*DATA BELOW*:
■ ■ ■ ■ ■

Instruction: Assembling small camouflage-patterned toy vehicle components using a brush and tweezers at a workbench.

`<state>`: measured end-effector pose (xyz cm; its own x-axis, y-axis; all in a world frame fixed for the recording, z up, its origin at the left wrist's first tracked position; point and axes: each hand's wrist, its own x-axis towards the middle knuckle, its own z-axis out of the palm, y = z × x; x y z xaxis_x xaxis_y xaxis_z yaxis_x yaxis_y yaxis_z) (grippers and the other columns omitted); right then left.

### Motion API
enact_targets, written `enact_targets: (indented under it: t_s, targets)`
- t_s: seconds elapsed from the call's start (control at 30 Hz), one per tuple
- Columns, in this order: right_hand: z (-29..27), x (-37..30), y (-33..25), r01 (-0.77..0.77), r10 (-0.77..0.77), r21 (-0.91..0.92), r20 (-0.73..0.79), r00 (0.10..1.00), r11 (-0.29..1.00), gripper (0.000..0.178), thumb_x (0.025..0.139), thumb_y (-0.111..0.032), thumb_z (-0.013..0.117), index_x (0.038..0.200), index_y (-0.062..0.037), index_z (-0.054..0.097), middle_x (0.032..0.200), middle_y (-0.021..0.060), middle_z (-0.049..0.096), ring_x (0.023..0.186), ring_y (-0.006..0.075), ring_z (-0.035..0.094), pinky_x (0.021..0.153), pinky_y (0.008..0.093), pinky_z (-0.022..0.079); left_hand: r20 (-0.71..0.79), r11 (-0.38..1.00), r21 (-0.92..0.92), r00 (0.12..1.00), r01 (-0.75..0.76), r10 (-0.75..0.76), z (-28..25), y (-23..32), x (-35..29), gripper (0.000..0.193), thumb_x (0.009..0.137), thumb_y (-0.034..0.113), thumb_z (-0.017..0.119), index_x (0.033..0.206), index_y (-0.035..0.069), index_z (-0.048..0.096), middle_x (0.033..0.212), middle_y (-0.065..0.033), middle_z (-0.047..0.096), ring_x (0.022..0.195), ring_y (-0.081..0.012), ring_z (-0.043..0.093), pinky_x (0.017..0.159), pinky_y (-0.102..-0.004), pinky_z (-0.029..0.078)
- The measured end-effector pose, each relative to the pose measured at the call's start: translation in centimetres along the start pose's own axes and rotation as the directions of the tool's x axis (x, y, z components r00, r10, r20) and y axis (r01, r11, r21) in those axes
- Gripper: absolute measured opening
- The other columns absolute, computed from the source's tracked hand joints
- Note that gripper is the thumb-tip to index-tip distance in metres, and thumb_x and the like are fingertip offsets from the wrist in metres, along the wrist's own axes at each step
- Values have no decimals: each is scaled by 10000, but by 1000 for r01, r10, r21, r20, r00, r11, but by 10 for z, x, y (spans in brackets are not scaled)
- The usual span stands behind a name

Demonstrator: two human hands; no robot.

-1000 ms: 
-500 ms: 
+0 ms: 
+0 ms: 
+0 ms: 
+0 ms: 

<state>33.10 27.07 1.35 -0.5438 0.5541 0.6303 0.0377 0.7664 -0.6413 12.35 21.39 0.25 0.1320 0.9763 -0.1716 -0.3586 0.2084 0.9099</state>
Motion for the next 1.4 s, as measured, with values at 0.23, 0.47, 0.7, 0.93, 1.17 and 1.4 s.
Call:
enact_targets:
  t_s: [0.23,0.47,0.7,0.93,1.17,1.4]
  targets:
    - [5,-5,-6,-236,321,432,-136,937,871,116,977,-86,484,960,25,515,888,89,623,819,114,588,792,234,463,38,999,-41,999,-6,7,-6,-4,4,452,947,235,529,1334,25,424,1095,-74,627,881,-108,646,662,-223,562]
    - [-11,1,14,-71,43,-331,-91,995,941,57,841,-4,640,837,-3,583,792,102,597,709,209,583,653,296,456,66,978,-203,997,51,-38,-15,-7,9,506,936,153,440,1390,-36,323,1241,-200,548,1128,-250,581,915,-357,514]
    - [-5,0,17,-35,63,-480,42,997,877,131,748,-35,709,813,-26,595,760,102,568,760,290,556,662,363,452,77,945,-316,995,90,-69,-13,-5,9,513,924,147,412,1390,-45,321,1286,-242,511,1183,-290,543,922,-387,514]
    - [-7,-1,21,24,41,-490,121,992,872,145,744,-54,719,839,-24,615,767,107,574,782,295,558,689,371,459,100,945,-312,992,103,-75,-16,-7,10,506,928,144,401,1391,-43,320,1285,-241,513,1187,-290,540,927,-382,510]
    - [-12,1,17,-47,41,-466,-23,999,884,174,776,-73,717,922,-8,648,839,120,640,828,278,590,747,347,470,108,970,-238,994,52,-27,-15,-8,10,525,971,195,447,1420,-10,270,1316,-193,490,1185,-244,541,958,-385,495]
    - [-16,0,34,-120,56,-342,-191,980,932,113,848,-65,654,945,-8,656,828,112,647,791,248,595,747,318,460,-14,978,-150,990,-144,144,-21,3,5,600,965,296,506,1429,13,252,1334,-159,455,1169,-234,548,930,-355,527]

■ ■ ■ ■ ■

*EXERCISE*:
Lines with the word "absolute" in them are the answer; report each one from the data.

*WRITTEN ANSWER*:
- Gripper: absolute measured opening
- The other columns absolute, computed from the source's tracked hand joints

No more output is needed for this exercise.